RPMA, POSTE: IL M5S CRITICA LE MANCANTI RISPOSTE DELL’AD FRANCESCO CAIO

I deputati pugliesi De Lorenzis e Scagliusi (M5S) chiedono chiarimenti all’Amministratore Delegato di Poste Italiane su Alitalia, sulla riorganizzazione degli sportelli e sulle società SDA e Kipoint, che ha visto casi di fallimento anche in Puglia

ROMA – “Ci domandiamo che senso abbia ascoltare audizioni, come quella dell’Amministratore Delegato di Poste Italiane, se le domande rivolte dal Parlamento non ricevono risposta o, peggio, repliche generaliste, superficiali e fumose”. A puntare il dito contro Francesco Caio è il deputato pugliese Diego De Lorenzis (M5S), segretario della Commissione Trasporti, che con i colleghi 5 Stelle ha dovuto affrontare un confronto, in realtà inesistente, con l’AD di Poste.

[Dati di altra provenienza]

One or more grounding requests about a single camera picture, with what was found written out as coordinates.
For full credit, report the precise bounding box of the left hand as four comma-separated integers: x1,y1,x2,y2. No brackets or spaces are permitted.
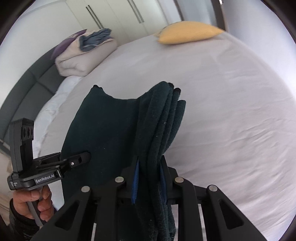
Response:
12,185,55,219

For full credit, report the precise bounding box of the dark green knit garment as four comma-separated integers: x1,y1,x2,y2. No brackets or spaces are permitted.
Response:
61,81,186,240

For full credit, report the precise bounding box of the yellow cushion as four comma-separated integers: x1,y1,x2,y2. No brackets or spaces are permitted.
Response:
155,21,224,45

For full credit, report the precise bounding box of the dark grey headboard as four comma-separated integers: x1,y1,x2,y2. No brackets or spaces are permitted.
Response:
1,49,65,144

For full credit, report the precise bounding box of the left forearm dark sleeve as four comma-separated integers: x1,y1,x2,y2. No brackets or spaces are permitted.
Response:
8,199,40,241

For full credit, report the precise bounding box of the folded beige duvet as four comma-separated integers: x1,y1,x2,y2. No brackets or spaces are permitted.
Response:
54,30,117,77

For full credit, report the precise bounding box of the white wardrobe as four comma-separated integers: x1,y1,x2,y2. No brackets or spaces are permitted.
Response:
66,0,182,45

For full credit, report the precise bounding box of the blue grey clothes pile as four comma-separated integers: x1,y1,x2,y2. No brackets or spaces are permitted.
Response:
79,28,113,52

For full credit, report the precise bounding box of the purple pillow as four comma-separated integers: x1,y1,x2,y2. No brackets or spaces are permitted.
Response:
50,29,86,60

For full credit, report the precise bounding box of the glass door with dark frame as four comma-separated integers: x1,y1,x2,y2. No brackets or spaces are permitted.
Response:
211,0,228,32

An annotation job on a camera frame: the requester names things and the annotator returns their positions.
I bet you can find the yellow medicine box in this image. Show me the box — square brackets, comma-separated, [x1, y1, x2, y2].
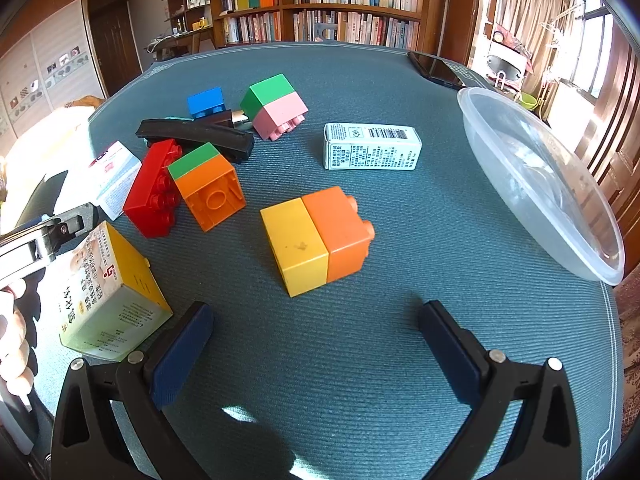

Ho rivolto a Caio due domande – dichiara De Lorenzis (M5S) – una sull’investimento di Poste in Alitalia-Etihad e l’altra sul piano di riorganizzazione degli sportelli. Se rispetto al secondo questo non c’è stata sostanzialmente risposta, al primo l’AD di Poste ha replicato affermando che è stato costruito un percorso finanziario e industriale per la protezione dei soldi pubblici. In pratica, è come se non avesse detto nulla”.

Il collega pugliese Emanuele Scagliusi (M5S), della Commissione Esteri, ha invece chiesto chiarimenti sul sovvenzionamento nei confronti della controllata SDA Express Courier (società in perdita, i cui conti negli anni passati sono stati ripianati da Poste, vale a dire con soldi pubblici) e sulla società Kipoint. Quest’ultima fa capo a SDA e l’Autorità garante della concorrenza e del mercato ha condannato ad una sanzione pecuniaria Posteshop S.p.A. per aver sostanzialmente raggirato gli aspiranti franchisee, causa messaggi ritenuti ingannevoli con casi di fallimento anche in Puglia.

Da parte nostra c’è impegno e attenzione per questi appuntamenti istituzionali – dichiarano Emanuele Scagliusi e Diego De Lorenzis (M5S) – Se affrontati con puntualità, possono rivelarsi utili e chiarificatori, ma se le audizioni devono risolversi in una stanca passerella, tanto vale inviare via mail una memoria o un dossier. Si tratta dell’ennesimo segnale di un Parlamento che, oggi, viene sempre più usato come organo ratificatore: un contenitore vuoto, espropriato delle proprie funzioni e prerogative”.